Given material below:

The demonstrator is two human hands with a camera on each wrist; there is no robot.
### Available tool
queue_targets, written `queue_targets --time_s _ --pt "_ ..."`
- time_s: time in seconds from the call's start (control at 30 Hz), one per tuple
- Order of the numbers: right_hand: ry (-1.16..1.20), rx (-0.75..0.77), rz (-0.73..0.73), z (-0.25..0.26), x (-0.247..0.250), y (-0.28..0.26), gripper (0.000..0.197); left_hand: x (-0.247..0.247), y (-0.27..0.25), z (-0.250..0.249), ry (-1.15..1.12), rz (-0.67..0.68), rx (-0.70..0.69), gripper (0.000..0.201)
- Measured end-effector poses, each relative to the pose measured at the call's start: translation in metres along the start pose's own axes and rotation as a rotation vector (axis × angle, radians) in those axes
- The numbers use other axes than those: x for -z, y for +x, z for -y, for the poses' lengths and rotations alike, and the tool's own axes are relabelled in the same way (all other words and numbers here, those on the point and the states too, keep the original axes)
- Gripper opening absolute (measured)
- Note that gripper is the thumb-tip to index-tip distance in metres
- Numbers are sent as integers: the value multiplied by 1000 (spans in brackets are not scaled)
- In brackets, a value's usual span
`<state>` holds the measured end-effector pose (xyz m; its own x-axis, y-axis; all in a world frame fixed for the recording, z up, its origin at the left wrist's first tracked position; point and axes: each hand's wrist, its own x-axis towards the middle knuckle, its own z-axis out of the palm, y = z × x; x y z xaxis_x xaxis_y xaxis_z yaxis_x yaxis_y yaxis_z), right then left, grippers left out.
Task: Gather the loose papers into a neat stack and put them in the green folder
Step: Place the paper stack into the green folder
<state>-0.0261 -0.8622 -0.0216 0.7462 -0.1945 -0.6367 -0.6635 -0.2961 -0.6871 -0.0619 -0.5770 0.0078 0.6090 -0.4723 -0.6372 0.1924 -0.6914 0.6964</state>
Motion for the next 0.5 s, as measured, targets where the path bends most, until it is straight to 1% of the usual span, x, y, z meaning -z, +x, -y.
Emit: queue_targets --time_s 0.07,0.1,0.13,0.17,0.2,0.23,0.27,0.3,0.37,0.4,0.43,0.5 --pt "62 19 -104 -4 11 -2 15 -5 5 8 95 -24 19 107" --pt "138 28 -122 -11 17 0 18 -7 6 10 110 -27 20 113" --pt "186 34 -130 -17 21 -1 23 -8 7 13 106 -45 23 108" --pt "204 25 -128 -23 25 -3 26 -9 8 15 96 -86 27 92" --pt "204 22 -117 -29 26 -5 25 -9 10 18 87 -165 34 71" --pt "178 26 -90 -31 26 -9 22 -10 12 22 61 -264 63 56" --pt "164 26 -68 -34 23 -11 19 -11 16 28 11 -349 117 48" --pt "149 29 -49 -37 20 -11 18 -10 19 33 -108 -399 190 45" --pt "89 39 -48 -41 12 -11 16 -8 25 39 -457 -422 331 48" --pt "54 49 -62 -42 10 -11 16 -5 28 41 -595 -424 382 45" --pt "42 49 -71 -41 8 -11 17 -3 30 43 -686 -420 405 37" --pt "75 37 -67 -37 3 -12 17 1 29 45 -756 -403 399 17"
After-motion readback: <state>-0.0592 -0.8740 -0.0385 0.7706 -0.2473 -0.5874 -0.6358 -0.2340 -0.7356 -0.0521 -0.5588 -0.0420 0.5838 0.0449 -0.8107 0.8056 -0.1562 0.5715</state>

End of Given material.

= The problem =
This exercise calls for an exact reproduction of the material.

= Answer for this exercise =
The demonstrator is two human hands with a camera on each wrist; there is no robot.
### Available tool
queue_targets, written `queue_targets --time_s _ --pt "_ ..."`
- time_s: time in seconds from the call's start (control at 30 Hz), one per tuple
- Order of the numbers: right_hand: ry (-1.16..1.20), rx (-0.75..0.77), rz (-0.73..0.73), z (-0.25..0.26), x (-0.247..0.250), y (-0.28..0.26), gripper (0.000..0.197); left_hand: x (-0.247..0.247), y (-0.27..0.25), z (-0.250..0.249), ry (-1.15..1.12), rz (-0.67..0.68), rx (-0.70..0.69), gripper (0.000..0.201)
- Measured end-effector poses, each relative to the pose measured at the call's start: translation in metres along the start pose's own axes and rotation as a rotation vector (axis × angle, radians) in those axes
- The numbers use other axes than those: x for -z, y for +x, z for -y, for the poses' lengths and rotations alike, and the tool's own axes are relabelled in the same way (all other words and numbers here, those on the point and the states too, keep the original axes)
- Gripper opening absolute (measured)
- Note that gripper is the thumb-tip to index-tip distance in metres
- Numbers are sent as integers: the value multiplied by 1000 (spans in brackets are not scaled)
- In brackets, a value's usual span
`<state>` holds the measured end-effector pose (xyz m; its own x-axis, y-axis; all in a world frame fixed for the recording, z up, its origin at the left wrist's first tracked position; point and axes: each hand's wrist, its own x-axis towards the middle knuckle, its own z-axis out of the palm, y = z × x; x y z xaxis_x xaxis_y xaxis_z yaxis_x yaxis_y yaxis_z), right then left, grippers left out.
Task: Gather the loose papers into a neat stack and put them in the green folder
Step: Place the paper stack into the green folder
<state>-0.0261 -0.8622 -0.0216 0.7462 -0.1945 -0.6367 -0.6635 -0.2961 -0.6871 -0.0619 -0.5770 0.0078 0.6090 -0.4723 -0.6372 0.1924 -0.6914 0.6964</state>
Motion for the next 0.5 s, as measured, targets where the path bends most, until it is straight to 1% of the usual span, x, y, z meaning -z, +x, -y.
Emit: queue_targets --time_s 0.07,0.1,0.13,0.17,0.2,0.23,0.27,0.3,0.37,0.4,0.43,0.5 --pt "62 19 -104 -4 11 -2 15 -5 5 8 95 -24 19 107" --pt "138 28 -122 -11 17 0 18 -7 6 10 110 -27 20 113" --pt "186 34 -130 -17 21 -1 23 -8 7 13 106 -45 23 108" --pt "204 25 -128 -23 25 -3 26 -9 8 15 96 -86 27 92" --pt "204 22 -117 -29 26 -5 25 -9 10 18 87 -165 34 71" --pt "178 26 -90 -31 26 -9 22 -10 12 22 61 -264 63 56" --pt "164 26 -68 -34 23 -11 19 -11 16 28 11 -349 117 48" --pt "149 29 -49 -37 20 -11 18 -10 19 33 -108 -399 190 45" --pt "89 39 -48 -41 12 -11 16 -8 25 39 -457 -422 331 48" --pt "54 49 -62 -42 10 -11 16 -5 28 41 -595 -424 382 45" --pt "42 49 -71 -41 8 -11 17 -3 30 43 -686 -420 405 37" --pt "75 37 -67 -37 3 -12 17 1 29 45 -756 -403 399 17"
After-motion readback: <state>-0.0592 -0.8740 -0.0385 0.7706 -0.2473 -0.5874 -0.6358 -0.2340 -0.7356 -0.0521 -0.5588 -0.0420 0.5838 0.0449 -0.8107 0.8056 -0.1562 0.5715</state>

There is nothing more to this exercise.